Free infra of govt control

Written by SL Rao | Updated: Jul 4 2014, 07:18am hrs
There are many things that have to be set right if the economy is to get on to a path of high long-term sustainable growth. An important one is infrastructure. If infrastructure was ample and of good quality at affordable prices, both the economy and the ordinary citizen would be well off.

The principal infrastructure includes roads, railways, inland transport, ports, airports; electricity, oil and gas, coal, nuclear power, renewable energy and their transmission and distribution; housing, sanitation, safe drinking water; dams, canals, water storage, cold and other storages, agricultural markets, agricultural research; education at all levels, skill development, health services. For the first 15 years or so after independence, the private sector had limited funds. High taxation to achieve 'equality and redistributive justice' meant that the honest businessman could not accumulate large funds. The banks and financial institutions also had limited resources. Foreign borrowing was not a feasible option for the private sector. Only government could raise the large funds needed to build infrastructure. This also supported the mindset of Jawaharlal Nehru, who admired the Soviet economic model of centralised planning, state ownership and control of resources, with the government providing most services. Infrastructure was therefore government owned, constructed, operated and maintained. Even today most infrastructure listed above is under government ownership and control.

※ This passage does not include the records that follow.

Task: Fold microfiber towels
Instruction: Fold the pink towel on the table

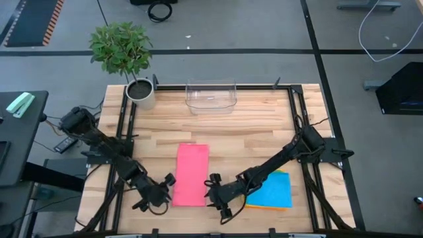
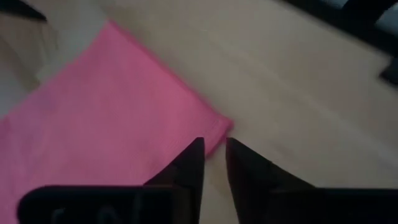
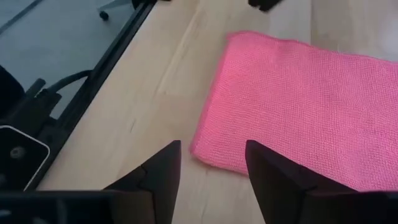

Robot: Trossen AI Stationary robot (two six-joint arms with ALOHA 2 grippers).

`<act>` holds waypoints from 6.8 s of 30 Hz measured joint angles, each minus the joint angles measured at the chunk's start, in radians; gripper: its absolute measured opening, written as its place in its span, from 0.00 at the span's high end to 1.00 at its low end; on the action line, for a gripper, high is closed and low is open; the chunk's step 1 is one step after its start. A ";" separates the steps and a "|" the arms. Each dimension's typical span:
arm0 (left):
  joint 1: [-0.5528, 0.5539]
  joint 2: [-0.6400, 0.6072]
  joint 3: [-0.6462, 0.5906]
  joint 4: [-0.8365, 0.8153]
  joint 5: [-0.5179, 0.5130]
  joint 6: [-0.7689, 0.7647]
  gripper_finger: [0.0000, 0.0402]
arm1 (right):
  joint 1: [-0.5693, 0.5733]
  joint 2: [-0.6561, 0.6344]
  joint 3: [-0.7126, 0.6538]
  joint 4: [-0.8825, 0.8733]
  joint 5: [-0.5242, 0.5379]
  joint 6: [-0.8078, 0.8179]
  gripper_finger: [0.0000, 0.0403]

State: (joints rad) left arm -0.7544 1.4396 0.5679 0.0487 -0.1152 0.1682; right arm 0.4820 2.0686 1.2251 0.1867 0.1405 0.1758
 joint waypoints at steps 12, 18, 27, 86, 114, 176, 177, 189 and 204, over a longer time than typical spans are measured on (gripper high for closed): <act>0.000 0.171 0.002 0.129 -0.002 0.209 0.54 | 0.005 0.099 0.083 0.053 -0.007 -0.023 0.53; 0.007 0.191 0.003 0.132 0.001 0.232 0.52 | 0.006 0.202 0.224 -0.084 -0.014 -0.035 0.53; 0.013 0.197 0.001 0.125 0.014 0.155 0.64 | 0.028 0.204 0.239 -0.156 0.062 -0.030 0.53; 0.301 -0.109 -0.364 0.636 -0.284 -1.246 1.00 | -0.507 -0.133 0.069 -0.389 -0.379 0.217 1.00; -0.040 -0.055 -0.085 0.395 -0.349 -1.339 1.00 | -0.196 -0.140 0.071 -0.393 -0.479 0.483 1.00; -0.052 -0.201 -0.214 -0.147 -0.538 -1.845 0.96 | -0.292 0.005 0.073 -0.366 -0.140 0.296 0.98; -0.052 -0.230 -0.214 -0.183 -0.523 -1.849 0.97 | -0.294 0.005 0.072 -0.368 -0.141 0.294 0.98; -0.037 -0.424 -0.214 -0.368 -0.477 -1.785 0.78 | -0.321 -0.021 0.073 -0.278 -0.187 0.299 0.99; 0.114 -0.499 -0.175 -0.379 -0.381 -1.527 0.45 | -0.352 -0.049 0.073 -0.227 -0.152 0.460 0.99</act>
State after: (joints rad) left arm -0.6406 0.9403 0.3926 -0.3307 -0.4957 -1.3588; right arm 0.1305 2.0193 1.2984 -0.0406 -0.0116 0.6359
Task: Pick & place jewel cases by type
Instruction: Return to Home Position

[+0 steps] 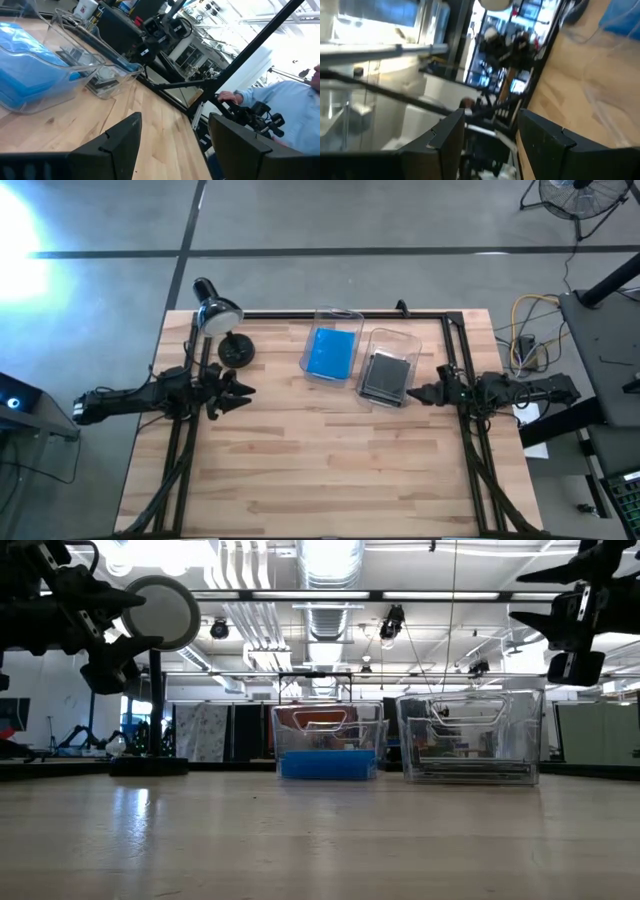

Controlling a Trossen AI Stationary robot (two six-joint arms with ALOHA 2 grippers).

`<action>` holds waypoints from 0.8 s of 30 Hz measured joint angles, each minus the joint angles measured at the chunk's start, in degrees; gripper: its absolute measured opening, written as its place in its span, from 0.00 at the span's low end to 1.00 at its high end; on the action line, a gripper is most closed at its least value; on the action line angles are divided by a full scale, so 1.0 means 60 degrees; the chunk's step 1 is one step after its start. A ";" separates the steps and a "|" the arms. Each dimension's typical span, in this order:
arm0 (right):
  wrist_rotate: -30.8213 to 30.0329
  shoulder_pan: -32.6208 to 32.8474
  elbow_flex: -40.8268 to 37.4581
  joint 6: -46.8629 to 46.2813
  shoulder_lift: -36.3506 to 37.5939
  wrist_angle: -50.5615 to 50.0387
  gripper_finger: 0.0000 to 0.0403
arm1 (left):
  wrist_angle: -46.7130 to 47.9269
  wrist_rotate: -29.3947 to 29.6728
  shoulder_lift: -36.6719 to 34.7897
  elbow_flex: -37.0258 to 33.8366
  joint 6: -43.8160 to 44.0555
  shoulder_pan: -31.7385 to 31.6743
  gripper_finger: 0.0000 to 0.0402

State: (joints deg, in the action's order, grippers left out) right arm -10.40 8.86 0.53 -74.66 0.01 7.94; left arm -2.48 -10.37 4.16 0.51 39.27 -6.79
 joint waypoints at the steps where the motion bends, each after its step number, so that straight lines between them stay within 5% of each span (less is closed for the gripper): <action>1: 0.0181 0.0002 0.0000 0.0049 0.0000 -0.0010 0.44 | 0.0000 0.0000 0.0000 0.0000 0.0000 0.0000 0.53; 24: 0.0246 0.0124 0.0001 0.1032 -0.0093 -0.0072 0.45 | 0.0000 -0.0004 0.0004 0.0004 0.0000 0.0000 0.53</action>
State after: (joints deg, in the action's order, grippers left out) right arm -8.93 9.61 0.54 -68.47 -0.55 7.51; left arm -2.48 -10.39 4.19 0.54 39.27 -6.79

Decisions on infrastructure investment and pricing were (and continue to be) taken by politicians and bureaucrats in central or state governments. Local authorities do not decide on what must be built and how it must be priced. In some instances in the last 20 years, statutory 'independent' regulators, almost all retired bureaucrats, take these decisions. In the nation's early years there were few experienced managers, but there were experienced administrators who were given these projects to run. This continues, with most infrastructure projects owned by government and managed by bureaucrats, not career professionals.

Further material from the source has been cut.